Sean
Sean

Reputation: 573

Understanding window functions to deduplicate records while retaining true changes

I asked this in dba stack exchange but haven't had any luck. Cross-posting.

SQLFIDDLE

I am close to figuring this out but I'm just stuck at a wall. I'm attempting to understand a post by Aaron Betrand and apply it to a situation I've encountered where I have a changes table that's heavily duplicated due to prior design error I'm inheriting. The sample data set is identical in concept to my real data set, except SortOrder would usually be a datetime value and not an integer.

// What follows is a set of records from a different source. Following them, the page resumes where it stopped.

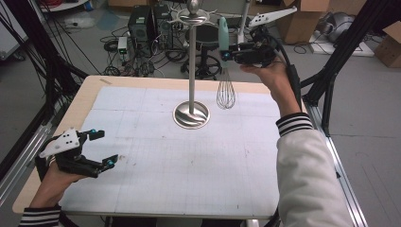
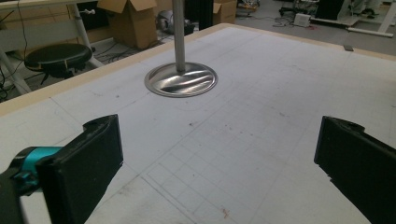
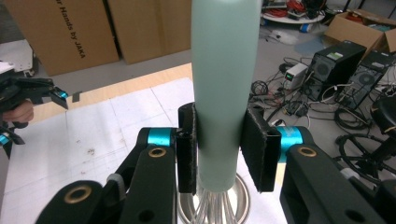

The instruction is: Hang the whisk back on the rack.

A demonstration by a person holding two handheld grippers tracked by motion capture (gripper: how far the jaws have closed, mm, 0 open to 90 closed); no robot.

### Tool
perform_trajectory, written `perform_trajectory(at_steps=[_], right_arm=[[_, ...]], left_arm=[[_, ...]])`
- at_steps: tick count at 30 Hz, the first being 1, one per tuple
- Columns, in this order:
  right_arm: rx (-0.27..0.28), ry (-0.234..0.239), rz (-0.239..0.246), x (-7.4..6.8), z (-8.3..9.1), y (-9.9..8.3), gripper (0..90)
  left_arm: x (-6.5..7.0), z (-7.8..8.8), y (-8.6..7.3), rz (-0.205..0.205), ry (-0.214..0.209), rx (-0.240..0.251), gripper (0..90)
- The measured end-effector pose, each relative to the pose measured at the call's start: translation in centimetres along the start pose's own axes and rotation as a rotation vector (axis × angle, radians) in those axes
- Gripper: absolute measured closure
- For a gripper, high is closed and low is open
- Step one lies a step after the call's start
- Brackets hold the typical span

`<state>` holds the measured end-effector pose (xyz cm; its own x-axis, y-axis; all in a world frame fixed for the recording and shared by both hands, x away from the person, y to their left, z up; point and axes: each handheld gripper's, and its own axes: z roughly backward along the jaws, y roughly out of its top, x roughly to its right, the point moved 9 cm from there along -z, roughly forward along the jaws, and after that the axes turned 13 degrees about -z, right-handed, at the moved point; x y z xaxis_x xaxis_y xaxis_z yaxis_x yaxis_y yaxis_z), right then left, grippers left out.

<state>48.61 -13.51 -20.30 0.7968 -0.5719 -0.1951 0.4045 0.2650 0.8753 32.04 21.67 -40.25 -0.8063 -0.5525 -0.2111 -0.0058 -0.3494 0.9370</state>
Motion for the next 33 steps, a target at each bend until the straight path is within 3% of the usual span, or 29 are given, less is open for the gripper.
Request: perform_trajectory(at_steps=[13, 33], right_arm=[[-0.012, 0.001, -0.015, 0.6, -0.7, 0.2, 68.2], [-0.032, 0.010, -0.015, 0.9, -3.4, 0.1, 68.1]], left_arm=[[0.0, 0.1, 0.0, 0.001, -0.004, 0.002, 1.7], [0.0, 0.0, 0.0, -0.001, -0.003, 0.001, 1.7]])
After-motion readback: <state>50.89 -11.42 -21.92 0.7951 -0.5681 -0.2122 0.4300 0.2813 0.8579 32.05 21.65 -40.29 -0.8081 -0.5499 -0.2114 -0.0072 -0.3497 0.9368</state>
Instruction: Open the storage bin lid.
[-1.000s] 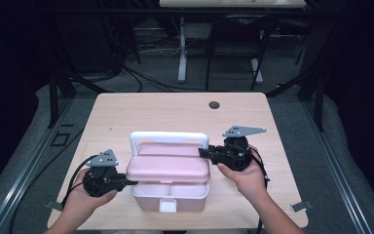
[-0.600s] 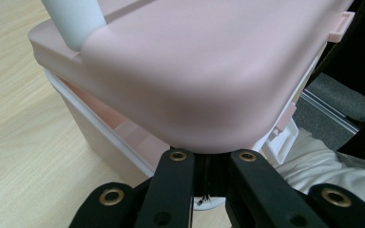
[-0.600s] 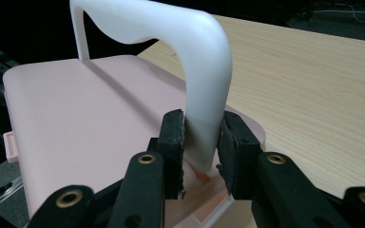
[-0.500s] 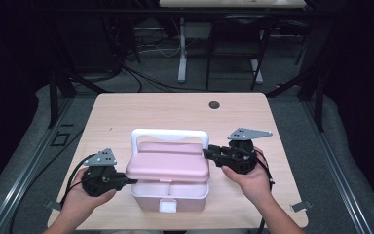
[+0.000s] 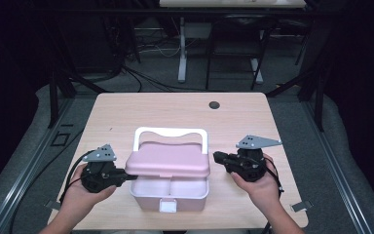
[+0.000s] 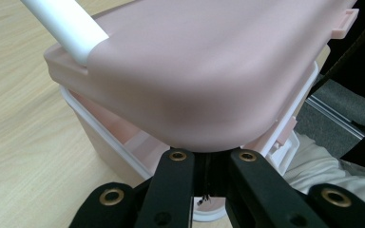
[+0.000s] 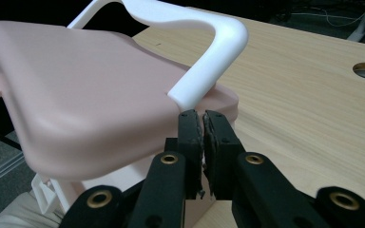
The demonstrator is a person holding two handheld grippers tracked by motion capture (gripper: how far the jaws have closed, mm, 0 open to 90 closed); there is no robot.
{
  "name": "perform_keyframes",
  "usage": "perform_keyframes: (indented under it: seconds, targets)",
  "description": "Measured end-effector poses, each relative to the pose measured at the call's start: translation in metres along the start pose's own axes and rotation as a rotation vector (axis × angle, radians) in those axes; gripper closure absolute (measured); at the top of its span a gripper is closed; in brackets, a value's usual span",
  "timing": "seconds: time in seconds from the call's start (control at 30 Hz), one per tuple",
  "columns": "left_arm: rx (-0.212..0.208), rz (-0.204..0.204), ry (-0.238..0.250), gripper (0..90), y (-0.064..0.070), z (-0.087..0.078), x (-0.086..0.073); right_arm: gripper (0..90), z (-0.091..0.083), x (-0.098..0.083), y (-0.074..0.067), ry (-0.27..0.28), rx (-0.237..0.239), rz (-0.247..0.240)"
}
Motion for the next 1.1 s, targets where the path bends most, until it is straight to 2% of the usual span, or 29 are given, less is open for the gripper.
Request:
perform_keyframes:
  seconds: [0.17,0.23,0.3,0.43,0.63,0.67,0.9,1.1]
  targets:
    - [0.004,-0.004,0.004,90.0,-0.001,-0.001,0.003,89.4,0.000,-0.006,0.000,-0.006,-0.025,-0.014]
    - [0.006,-0.004,0.008,90.0,-0.002,-0.002,0.005,89.9,0.001,-0.009,0.000,-0.010,-0.015,-0.015]
    - [0.007,-0.005,0.009,90.0,-0.003,-0.002,0.006,90.0,0.002,-0.012,-0.001,-0.014,-0.033,-0.020]
    - [0.008,-0.004,0.011,90.0,-0.004,-0.003,0.008,90.0,0.003,-0.018,-0.004,-0.023,-0.003,-0.024]
    - [0.011,-0.010,0.018,90.0,-0.008,-0.005,0.014,90.0,0.007,-0.027,-0.010,-0.044,0.004,-0.051]
    - [0.008,-0.012,0.017,90.0,-0.008,-0.005,0.015,90.0,0.008,-0.029,-0.012,-0.050,-0.009,-0.052]
    - [0.017,-0.012,0.021,90.0,-0.011,-0.007,0.020,90.0,0.015,-0.038,-0.019,-0.071,0.018,-0.073]
    - [0.016,-0.013,0.023,90.0,-0.013,-0.008,0.023,90.0,0.020,-0.046,-0.022,-0.085,0.023,-0.072]
Point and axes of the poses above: each handheld gripper's, and its own axes: z roughly forward along the jaws, x roughly out of its top, y roughly to its right, the point moved 2 cm from there along z, roughly forward along the jaws, and after that the axes turned 12 degrees about z, right-handed, at the moved point
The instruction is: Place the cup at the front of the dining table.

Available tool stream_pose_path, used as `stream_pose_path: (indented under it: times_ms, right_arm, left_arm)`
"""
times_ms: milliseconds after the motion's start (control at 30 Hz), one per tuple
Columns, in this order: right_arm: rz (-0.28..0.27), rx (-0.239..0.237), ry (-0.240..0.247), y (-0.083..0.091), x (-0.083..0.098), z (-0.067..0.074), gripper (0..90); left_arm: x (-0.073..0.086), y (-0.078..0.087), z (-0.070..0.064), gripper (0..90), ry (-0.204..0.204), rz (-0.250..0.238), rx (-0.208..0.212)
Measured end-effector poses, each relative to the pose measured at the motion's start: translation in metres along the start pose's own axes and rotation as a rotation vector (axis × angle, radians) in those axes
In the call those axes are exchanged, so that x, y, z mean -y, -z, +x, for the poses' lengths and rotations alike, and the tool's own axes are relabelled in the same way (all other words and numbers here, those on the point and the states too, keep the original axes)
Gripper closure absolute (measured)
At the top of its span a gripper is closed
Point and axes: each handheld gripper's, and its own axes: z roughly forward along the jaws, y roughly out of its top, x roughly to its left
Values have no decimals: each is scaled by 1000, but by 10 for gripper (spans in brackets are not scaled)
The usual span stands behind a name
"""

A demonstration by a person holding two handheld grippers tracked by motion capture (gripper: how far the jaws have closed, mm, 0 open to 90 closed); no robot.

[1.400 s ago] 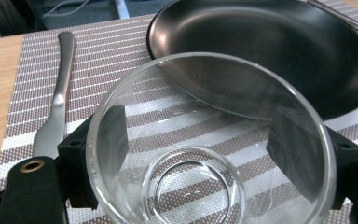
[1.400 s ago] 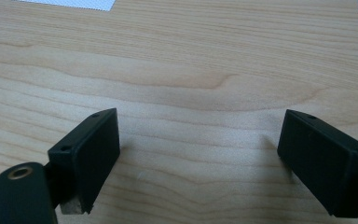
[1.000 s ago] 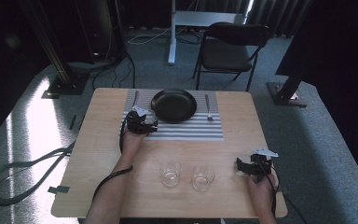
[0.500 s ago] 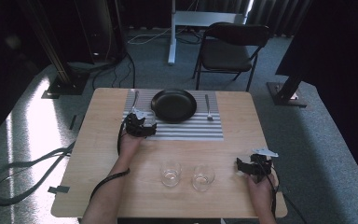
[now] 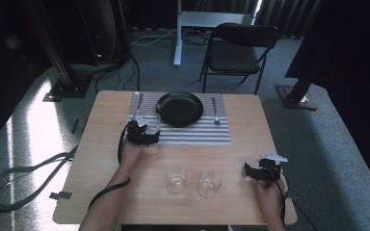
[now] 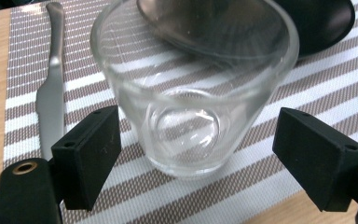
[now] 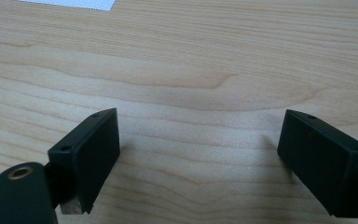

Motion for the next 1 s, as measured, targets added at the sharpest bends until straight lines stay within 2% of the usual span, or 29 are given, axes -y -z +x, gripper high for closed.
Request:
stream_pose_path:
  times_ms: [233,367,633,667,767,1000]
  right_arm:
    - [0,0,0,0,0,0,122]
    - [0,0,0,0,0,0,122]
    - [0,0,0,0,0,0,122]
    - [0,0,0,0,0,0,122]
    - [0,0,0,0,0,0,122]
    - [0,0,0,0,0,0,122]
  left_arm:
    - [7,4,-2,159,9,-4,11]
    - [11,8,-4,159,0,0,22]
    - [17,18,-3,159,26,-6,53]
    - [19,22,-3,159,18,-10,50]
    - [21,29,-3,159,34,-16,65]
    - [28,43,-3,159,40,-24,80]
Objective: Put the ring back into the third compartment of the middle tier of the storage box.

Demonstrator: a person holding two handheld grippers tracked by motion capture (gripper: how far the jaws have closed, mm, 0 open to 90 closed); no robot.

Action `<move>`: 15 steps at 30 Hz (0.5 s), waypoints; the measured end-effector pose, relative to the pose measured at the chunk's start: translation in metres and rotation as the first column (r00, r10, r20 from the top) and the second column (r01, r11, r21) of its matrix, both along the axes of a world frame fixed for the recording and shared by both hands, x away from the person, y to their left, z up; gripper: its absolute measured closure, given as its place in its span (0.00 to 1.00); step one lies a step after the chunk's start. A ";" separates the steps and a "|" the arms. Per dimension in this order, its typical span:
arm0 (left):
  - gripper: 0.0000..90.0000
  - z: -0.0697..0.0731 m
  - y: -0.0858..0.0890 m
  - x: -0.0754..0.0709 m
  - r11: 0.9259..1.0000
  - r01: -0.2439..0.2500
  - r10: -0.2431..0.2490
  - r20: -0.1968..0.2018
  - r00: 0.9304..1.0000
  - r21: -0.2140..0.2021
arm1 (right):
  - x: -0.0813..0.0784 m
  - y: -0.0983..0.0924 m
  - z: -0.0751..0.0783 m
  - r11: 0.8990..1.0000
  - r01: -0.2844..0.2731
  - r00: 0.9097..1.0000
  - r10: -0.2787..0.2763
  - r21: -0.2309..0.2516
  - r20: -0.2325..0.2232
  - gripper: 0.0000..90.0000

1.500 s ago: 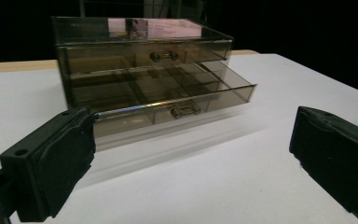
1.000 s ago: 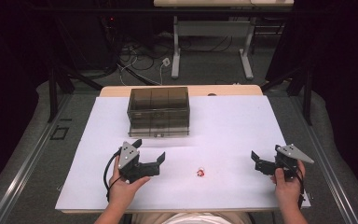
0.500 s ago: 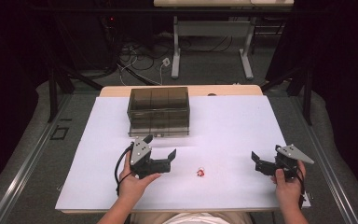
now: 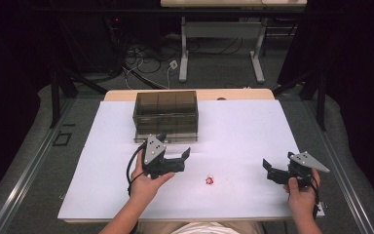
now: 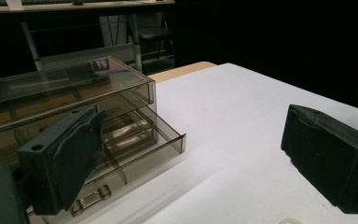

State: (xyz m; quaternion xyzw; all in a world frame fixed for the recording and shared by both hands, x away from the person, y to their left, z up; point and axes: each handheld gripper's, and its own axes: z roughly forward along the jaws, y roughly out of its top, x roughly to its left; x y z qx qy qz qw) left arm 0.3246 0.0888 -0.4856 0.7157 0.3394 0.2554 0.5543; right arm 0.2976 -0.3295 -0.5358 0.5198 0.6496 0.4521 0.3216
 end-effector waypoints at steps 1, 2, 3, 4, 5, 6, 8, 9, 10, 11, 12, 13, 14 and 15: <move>0.06 0.000 -0.002 0.001 1.000 0.000 0.000 -0.002 1.000 -0.002 | 0.000 0.000 0.000 1.000 -0.003 1.000 0.003 0.001 0.001 0.01; 0.06 0.000 -0.002 0.001 1.000 0.000 0.000 -0.002 1.000 -0.002 | 0.000 0.000 0.000 1.000 -0.003 1.000 0.003 0.001 0.001 0.01; 0.07 0.001 -0.004 0.002 1.000 0.004 -0.004 -0.008 1.000 -0.005 | 0.001 0.001 -0.001 1.000 -0.004 1.000 0.004 0.002 0.000 0.01; 0.07 0.001 -0.004 0.002 1.000 0.004 -0.004 -0.008 1.000 -0.005 | 0.001 0.001 -0.001 1.000 -0.001 1.000 0.001 0.001 -0.002 0.01; 0.08 0.002 -0.007 0.002 1.000 0.010 -0.010 -0.010 1.000 -0.006 | 0.002 0.001 -0.001 1.000 -0.002 1.000 0.002 0.004 -0.001 0.01; 0.09 0.002 -0.007 0.002 1.000 0.010 -0.010 -0.010 1.000 -0.006 | 0.002 0.001 -0.001 1.000 -0.002 1.000 0.002 0.004 -0.001 0.01; 0.10 0.004 -0.010 0.003 1.000 0.014 -0.014 -0.010 1.000 -0.002 | 0.002 0.002 -0.001 1.000 -0.005 1.000 0.005 0.001 -0.006 0.01; 0.13 0.004 -0.011 0.003 1.000 0.014 -0.014 -0.009 1.000 -0.002 | 0.002 0.002 -0.001 1.000 -0.006 1.000 0.006 -0.002 -0.006 0.01; 0.13 0.005 -0.012 0.003 1.000 0.016 -0.016 -0.010 1.000 -0.001 | 0.002 0.003 -0.001 1.000 -0.010 1.000 0.010 -0.001 -0.004 0.01; 0.14 0.005 -0.013 0.004 1.000 0.018 -0.018 -0.017 1.000 -0.004 | 0.002 0.003 -0.001 1.000 -0.007 1.000 0.007 -0.005 -0.002 0.01; 0.15 0.005 -0.014 0.004 1.000 0.021 -0.021 -0.023 1.000 -0.004 | 0.002 0.004 -0.001 1.000 -0.008 1.000 0.008 -0.003 -0.003 0.01; 0.16 0.006 -0.018 0.005 1.000 0.027 -0.027 -0.028 0.999 -0.005 | 0.001 0.004 -0.001 1.000 -0.008 1.000 0.008 -0.004 -0.002 0.01; 0.16 0.006 -0.019 0.005 1.000 0.031 -0.031 -0.032 0.999 -0.001 | 0.001 0.004 -0.001 1.000 -0.006 1.000 0.006 -0.004 -0.005 0.01; 0.16 0.006 -0.019 0.005 1.000 0.031 -0.031 -0.032 0.999 -0.001 | 0.001 0.004 -0.001 1.000 -0.006 1.000 0.006 -0.004 -0.005 0.01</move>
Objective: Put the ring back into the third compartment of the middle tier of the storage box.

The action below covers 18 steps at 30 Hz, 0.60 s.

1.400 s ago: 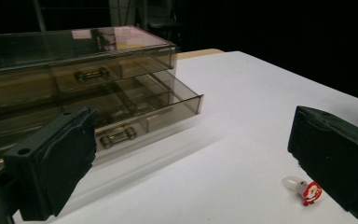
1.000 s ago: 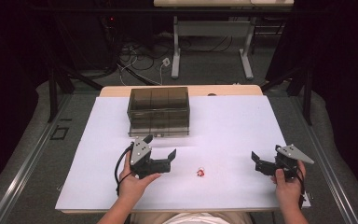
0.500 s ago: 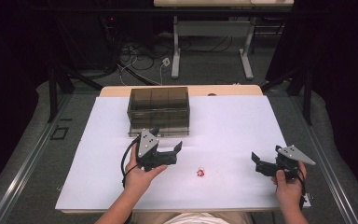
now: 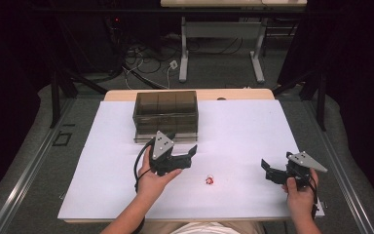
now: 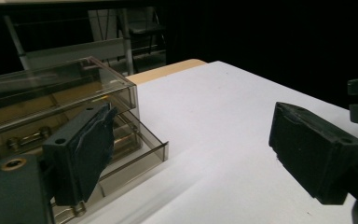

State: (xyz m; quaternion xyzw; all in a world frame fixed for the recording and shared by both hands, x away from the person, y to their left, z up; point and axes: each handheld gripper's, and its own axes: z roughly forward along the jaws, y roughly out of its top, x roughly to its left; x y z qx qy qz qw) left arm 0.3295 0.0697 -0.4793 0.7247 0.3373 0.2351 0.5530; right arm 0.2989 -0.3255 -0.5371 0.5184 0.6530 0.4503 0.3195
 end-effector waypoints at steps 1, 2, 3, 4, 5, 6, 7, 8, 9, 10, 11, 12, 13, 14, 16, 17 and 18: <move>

The code I've tried is here:

; with main as (
   select *, ROW_NUMBER() over (partition by ID, Val, sortorder order by ID,
      SortOrder) as "Rank",
      row_number() over (partition by ID, val order by ID, sortorder) as "s_rank" 
   from 
      (values (1, 'A', 1), (1, 'A', 1), (1, 'B', 2), (1, 'C', 3), (1, 'B', 4),
              (1, 'A', 5), (1, 'A', 5), (2, 'A', 1), (2, 'B', 2), (2, 'A', 3), 
              (3, 'A', 1), (3, 'A', 1), (3, 'A', 2)
      ) as x("ID", "VAL", "SortOrder")
   group by id, val, SortOrder
   --order by ID, "SortOrder"
),
cte_rest as (
   select *
   from main
   where "s_rank" > 1
)

select *
from main
left join cte_rest rest
   on main.id = rest.id
   and main.s_rank > 1
   and main.SortOrder = rest.SortOrder
--where not exists (select 1 from cte_rest r where r.id = main.id and r.val <> main.VAL and main.s_rank < s_rank)
order by main.ID, main.SortOrder

The results are almost valid; however, the last row highlights a situation that I haven't been able to account for: the date changes, the value doesn't. I want the last record to be excluded because it's not a true value change.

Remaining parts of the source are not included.